Juneau’s Greens Creek Mine has won an award for its traffic safety system at the Admiralty Island operation.
The National Institute for Occupational Safety and Health – or NIOSH – has given the company a Technology Innovations Award for the collision avoidance system used between the mine site in Greens Creek Valley and the two ports at Hawk Inlet and Young Bay.
Government relations manager Mike Satre says all the traffic for surface operations travels on a single lane road, which winds through the forest. It’s about 9 miles from the ship-loading facility to the mine and about 5 miles from the ferry dock, where the 150 day-shift workers take buses to the mine.
In the past, traffic was managed by radio communication among drivers. About two years ago, the company put in the avoidance system, which uses GPS as well as radio.

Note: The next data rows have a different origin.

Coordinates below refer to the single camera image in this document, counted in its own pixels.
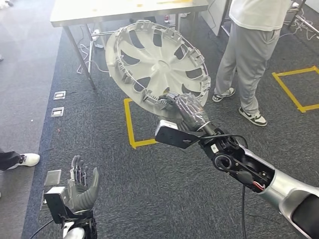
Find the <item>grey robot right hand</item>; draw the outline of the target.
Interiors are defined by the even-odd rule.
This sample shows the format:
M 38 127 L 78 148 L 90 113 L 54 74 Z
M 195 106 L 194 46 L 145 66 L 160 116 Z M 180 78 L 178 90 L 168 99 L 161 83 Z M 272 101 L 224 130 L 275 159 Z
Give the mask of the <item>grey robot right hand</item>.
M 203 131 L 206 136 L 215 135 L 215 127 L 209 119 L 203 107 L 193 94 L 169 92 L 160 97 L 166 103 L 163 110 L 166 119 L 176 123 L 182 129 Z

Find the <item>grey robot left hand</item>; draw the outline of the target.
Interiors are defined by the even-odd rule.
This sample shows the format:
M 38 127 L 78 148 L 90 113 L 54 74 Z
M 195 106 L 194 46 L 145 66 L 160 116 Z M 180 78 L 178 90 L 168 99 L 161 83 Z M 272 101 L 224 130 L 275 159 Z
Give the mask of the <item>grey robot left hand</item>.
M 101 186 L 101 173 L 95 167 L 93 170 L 92 181 L 87 184 L 88 167 L 83 167 L 81 156 L 76 155 L 71 163 L 70 179 L 68 180 L 68 193 L 70 206 L 76 211 L 91 210 L 98 197 Z

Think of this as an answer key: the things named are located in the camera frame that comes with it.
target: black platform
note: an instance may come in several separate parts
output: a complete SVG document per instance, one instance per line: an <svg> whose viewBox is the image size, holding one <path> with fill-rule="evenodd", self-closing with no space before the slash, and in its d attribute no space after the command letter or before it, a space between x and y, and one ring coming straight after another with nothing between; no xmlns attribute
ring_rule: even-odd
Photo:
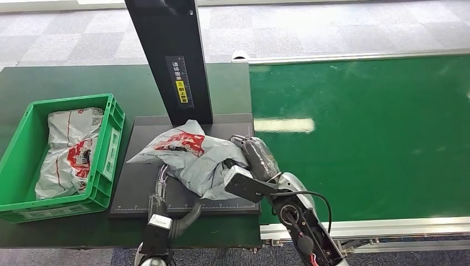
<svg viewBox="0 0 470 266"><path fill-rule="evenodd" d="M214 115L212 125L201 125L206 135L228 140L232 135L253 136L252 114ZM159 134L171 129L167 116L136 117L125 161L140 152ZM109 217L147 217L149 196L155 191L158 165L124 163L111 204ZM166 203L168 215L178 218L192 209L199 197L180 181L168 178ZM202 214L260 214L260 206L245 199L203 200Z"/></svg>

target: silver metal part
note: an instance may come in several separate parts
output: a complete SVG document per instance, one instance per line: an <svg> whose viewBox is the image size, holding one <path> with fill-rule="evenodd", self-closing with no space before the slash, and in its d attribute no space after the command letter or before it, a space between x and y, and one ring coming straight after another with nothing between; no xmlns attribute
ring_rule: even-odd
<svg viewBox="0 0 470 266"><path fill-rule="evenodd" d="M260 232L263 243L290 241L290 235L282 224L260 226ZM330 233L336 243L349 241L340 247L343 254L470 249L470 241L377 243L377 238L441 237L469 234L470 217L333 222Z"/></svg>
<svg viewBox="0 0 470 266"><path fill-rule="evenodd" d="M342 55L317 55L314 57L274 57L274 58L246 58L234 59L232 62L247 62L250 65L272 65L272 64L292 64L311 62L332 62L342 60L374 60L387 58L409 58L409 57L429 57L435 55L459 55L470 54L470 49L446 49L430 50L418 53L363 53L363 54L342 54Z"/></svg>
<svg viewBox="0 0 470 266"><path fill-rule="evenodd" d="M261 239L290 239L280 223L260 226L260 232ZM470 217L333 222L330 233L334 240L462 234L470 234Z"/></svg>
<svg viewBox="0 0 470 266"><path fill-rule="evenodd" d="M306 191L307 189L304 187L304 184L291 173L283 173L278 181L278 189L279 190L288 190L288 191ZM315 215L315 202L313 201L313 197L311 195L299 194L297 195L301 203L307 208L312 210Z"/></svg>
<svg viewBox="0 0 470 266"><path fill-rule="evenodd" d="M470 240L374 243L357 247L354 249L354 253L463 249L470 249Z"/></svg>
<svg viewBox="0 0 470 266"><path fill-rule="evenodd" d="M168 165L162 165L159 170L159 176L155 185L155 193L165 199L166 179L168 178Z"/></svg>
<svg viewBox="0 0 470 266"><path fill-rule="evenodd" d="M149 224L170 230L172 222L173 220L168 217L154 214L152 215L152 218L150 218Z"/></svg>
<svg viewBox="0 0 470 266"><path fill-rule="evenodd" d="M137 249L137 252L135 253L134 266L138 266L140 263L140 260L144 257L143 254L140 254L140 250L142 249L142 244L143 243L140 243L140 246ZM166 266L166 263L161 258L150 258L150 259L145 260L141 264L141 266Z"/></svg>
<svg viewBox="0 0 470 266"><path fill-rule="evenodd" d="M242 147L243 144L242 144L242 141L246 139L245 136L241 136L241 135L233 135L231 138L230 138L230 142L233 142L235 145L237 145L238 147Z"/></svg>

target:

Satre describes the system:
“As the driver is driving, they’re doing the normal radio call outs, but as they approach a vehicle within a couple hundred yards, the system starts lighting up and saying, ‘light vehicle ahead or truck ahead’, and there’s an indicator on the dash as to what direction that vehicle in coming.”
Satre says the idea for the new system came from Greens Creek employees.
NIOSH is the research, scientific and technical arm of the Occupational Safety and Health Administration. Associate Communication Director Fred Blosser says given the risk of collision on mining roads, especially in poor weather conditions, the agency found the new system simple yet robust.
“It provides operators of vehicles with better awareness of potential for collision and provides a warning through a voice annunciation system is there’s a risk of a collision,” Blosser says.
Similar technology is used in aviation, but Blosser says it is novel for the mining industry.
Greens Creek is a silver, gold, lead and zinc mine owned by Hecla Mining Company headquartered in Idaho. Greens Creek employs about 400 people.